TotW – Track of the Week. Likely to be an irregular, and probably not at all weekly, series of posts about new (or new to me) songs that have left me all shook up. Uh-huh-huh.

Book Review: Summer

Ali Smith’s Summer – the last in her quartet of seasonal novels – was published in August 2020. Autumn, the first, emerged in October 2016 which means that, within the life of this blog, whose first post was also October 2016, she has published four bestselling, critically-acclaimed novels. I have read – and reviewed – them all (Autumn, Winter and Spring). Smith’s is a phenomenal achievement whose origins might owe something to a long-rooted desire to produce a series of connected novels about the seasons but more so to a piece of personal misfortune – she was a year late with her manuscript for 2014’s How To Be Both, but the publisher still managed, somewhat heroically, to get the book out more or less on time. Among other things, this demonstrates something very interesting about Smith’s own writing process, of which more in a bit.

Summer, recently shortlisted for the 2020 Highland Book Prize, ties up some though by no means all the loose ends established in the earlier novels. For those with an interest in these things, others have exhaustively and painstakingly drawn the myriad links which Smith has made, connecting characters, motifs and figures in the art world, in the course of these four novels.

This one starts, however, with new characters Grace Greenlaw, recently divorced from a husband who now lives next door (interesting, but entirely coincidental, thematic echoes here of Our House which I read just previously), together with her daughter and son, Sacha (16) and Robert (13). In terms of the narrative arc, there is an entirely chance meeting with Art and Charlotte, who we met in 2017’s Winter (though this time it’s the real Charlotte), who are on a mission to reunite Daniel, the old man we met in Autumn, with something which Sophie, Art’s mother, wanted returned to him after her death. This they do. In the course of the journey, Grace and Daniel both revisit their youths, summer being a time for warm, even dreamy, recollection, her at the end of the 1980s, him in the 1940s, while the tale is spiced with latter-day notes prompted by the activism of Sacha, who is concerned not only with environmental issues but also with the fate of refugees in immigration removal centres whose story was central to 2019’s Spring. The item is returned and the tale reaches a surprisingly romantic (and, perhaps, a rather cliched) conclusion as a vehicle for Smith to relate her significant optimism and hopefulness for our future on this planet, born from the warmth of our essential humanity and the timeless things that endure about the human spirit.

The narrative arc is thus slight but, as in all the novels in this series, the point is indeed the journey not the culmination of the tale, just as summer is neither the end of the chronological year nor, indeed, is the end of the year ‘the end’ as the seasons continue rhythmically to roll around. The book, and thus the series, does have a conventional end – it would have detracted from the work had it not – but, in pointing us back towards autumn, we are reminded both of those seasonal rhythms, that eternal regeneration and the continuing evolution of the human story.

This evolution is naturally picked up via Smith’s literary reference points throughout the quartet to Shakespeare (in Summer, overtly, to The Winter’s Tale); and to Dickens (in terms of narrative genius as well as Dickens’s own writing of some of his stories, including Oliver Twist, serially for regularly published journals). Both would recognise Smith’s characters in their own times and their own tales feature recurrent human tragedies and heroism (and with a strong eye on the singular rather than the grandiose).

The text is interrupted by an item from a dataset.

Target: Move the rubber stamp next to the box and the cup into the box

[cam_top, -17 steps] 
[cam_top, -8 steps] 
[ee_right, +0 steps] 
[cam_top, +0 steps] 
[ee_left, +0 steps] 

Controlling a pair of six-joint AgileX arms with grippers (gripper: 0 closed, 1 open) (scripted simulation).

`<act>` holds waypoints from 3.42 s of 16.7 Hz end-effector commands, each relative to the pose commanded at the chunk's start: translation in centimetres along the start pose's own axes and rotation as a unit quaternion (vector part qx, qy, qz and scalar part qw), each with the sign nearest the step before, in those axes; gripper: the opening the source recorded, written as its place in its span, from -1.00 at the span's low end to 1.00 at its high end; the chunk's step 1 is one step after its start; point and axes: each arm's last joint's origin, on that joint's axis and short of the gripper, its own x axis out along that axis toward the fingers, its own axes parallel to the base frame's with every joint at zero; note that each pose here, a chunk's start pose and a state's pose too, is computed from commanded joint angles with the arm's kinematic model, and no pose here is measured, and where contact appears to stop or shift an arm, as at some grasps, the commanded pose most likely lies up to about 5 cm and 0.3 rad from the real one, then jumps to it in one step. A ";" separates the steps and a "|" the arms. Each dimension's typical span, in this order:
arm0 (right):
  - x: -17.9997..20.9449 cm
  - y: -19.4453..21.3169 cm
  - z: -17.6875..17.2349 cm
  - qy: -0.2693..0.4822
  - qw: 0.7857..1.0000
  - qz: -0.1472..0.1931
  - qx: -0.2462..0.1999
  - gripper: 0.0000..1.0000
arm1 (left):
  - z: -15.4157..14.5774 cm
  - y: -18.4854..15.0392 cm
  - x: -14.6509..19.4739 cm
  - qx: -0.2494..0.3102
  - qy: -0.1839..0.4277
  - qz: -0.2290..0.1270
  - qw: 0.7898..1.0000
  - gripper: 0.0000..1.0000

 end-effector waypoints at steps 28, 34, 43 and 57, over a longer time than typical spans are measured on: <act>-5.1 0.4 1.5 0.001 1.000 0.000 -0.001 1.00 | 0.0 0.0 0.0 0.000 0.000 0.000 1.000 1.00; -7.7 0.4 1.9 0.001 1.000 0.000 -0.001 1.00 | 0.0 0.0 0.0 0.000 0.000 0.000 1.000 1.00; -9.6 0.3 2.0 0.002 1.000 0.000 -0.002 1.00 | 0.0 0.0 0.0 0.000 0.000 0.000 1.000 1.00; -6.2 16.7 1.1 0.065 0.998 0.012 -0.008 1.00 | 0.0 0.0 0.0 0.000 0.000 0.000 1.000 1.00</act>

Smith started writing Summer at the end of January, when the Australian wildfires which wrought such devastating environmental effects were much in the news, and just as stories were coming to the attention of the western media about Covid-19, with the narrative mostly taking place in March – Summer is not set in summer, but in late spring – handing in the final manuscript as Black Lives Matters protests took to the streets (there is an understandably brief reference to the murder of George Floyd, which took place at the end of May 2020). Thus it was written entirely during the early phases of Covid-19 and there are references to the ‘sickness’ – which is unnamed – in the novel both thematically as well as in terms of the events described, both Daniel and Charlotte experiencing their own lockdown imprisonments, both physical and mental. Six weeks from manuscript to finished product, in the middle of a pandemic, is indeed another heroic achievement by Smith’s publishing team.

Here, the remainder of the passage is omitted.